Un salarié employé depuis le 1er mars 2001 en qualité de chef de projet informatique, puis de responsable informatique, est licencié pour faute grave le 14 mai 2009.

Il lui est reproché par son employeur d'avoir profité de ses fonctions de responsable du service informatique pour récupérer sur l'ordinateur du président des données confidentielles afférentes à l'évolution de son salaire et à la grille des propositions d'augmentations de salaire sur plusieurs années, et de les avoir transmises à son avocat par le biais de sa boite mail professionnelle.

Le salarié conteste le bien-fondé de son licenciement en invoquant le fait que l'employeur avait consulté sa messagerie professionnelle en son absence.

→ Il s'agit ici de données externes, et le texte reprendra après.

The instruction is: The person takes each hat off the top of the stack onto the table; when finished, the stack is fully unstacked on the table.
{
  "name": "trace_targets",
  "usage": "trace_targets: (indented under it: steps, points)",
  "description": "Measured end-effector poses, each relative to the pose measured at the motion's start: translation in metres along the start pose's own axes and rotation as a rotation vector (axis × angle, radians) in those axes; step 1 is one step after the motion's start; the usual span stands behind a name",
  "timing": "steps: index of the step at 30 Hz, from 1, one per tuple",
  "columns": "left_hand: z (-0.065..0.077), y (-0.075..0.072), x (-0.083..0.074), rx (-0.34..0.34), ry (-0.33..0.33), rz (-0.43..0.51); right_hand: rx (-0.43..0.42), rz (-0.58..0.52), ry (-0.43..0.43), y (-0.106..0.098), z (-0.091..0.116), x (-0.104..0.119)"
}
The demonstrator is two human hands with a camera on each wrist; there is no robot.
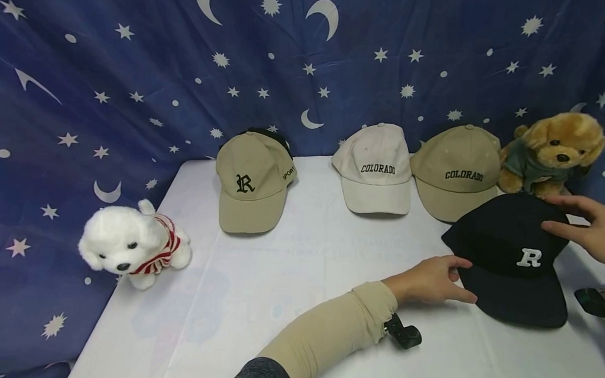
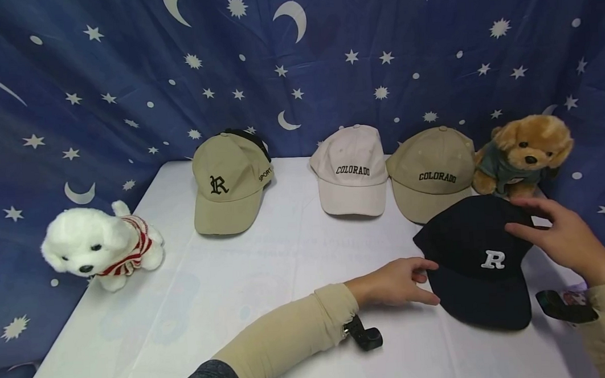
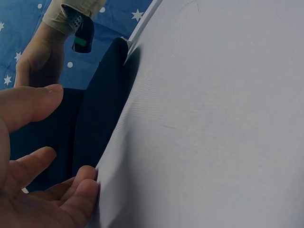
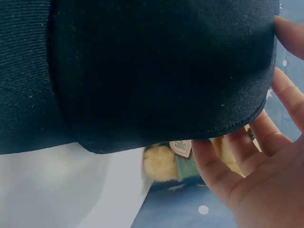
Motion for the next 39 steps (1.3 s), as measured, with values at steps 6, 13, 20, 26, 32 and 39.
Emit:
trace_targets:
  steps: [6, 13, 20, 26, 32, 39]
  points:
    - [0.002, -0.004, 0.003, 0.010, 0.024, 0.019, -0.009, -0.022, 0.012, -0.001, 0.003, -0.001]
    - [0.020, -0.033, 0.014, -0.022, 0.020, 0.143, -0.109, -0.060, -0.047, -0.013, 0.002, 0.007]
    - [0.044, -0.068, 0.021, -0.050, 0.047, 0.138, -0.119, -0.038, -0.114, -0.022, -0.002, 0.033]
    - [0.065, -0.095, 0.025, -0.089, 0.067, 0.070, -0.075, -0.014, -0.169, -0.021, -0.007, 0.059]
    - [0.088, -0.121, 0.028, -0.140, 0.088, 0.075, -0.034, -0.016, -0.186, -0.017, -0.011, 0.087]
    - [0.114, -0.151, 0.036, -0.208, 0.106, 0.095, -0.041, -0.024, -0.269, -0.011, -0.013, 0.115]
Point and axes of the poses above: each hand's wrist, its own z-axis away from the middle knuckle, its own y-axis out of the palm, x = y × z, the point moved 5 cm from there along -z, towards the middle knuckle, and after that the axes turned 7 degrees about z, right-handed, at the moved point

La cour d'appel déclare le licenciement sans cause réelle et sérieuse au motif que le règlement intérieur de l'entreprise prévoyait que les messageries électroniques des salariés ne pouvaient être consultées par la direction qu'en présence du salarié.

La cour de cassation approuve l'analyse de la cour dappel en retenant que :

« Les courriels adressés ou reçus par le salarié à l'aide de l'outil informatique mis à sa disposition par l'employeur pour les besoins de son travail sont présumés avoir un caractère professionnel en sorte que l'employeur est en droit de les ouvrir hors la présence de l'intéressé, sauf s'ils sont identifiés comme personnels ; que le règlement intérieur peut toutefois contenir des dispositions restreignant le pouvoir de consultation de l'employeur, en le soumettant à d'autres conditions ».

Ainsi, le règlement intérieur peut encadrer les conditions de consultation des e-mails du salarié. A défaut de s'y conformer, l'employeur s'expose à ce que le licenciement soit déclaré sans cause réelle et sérieuse.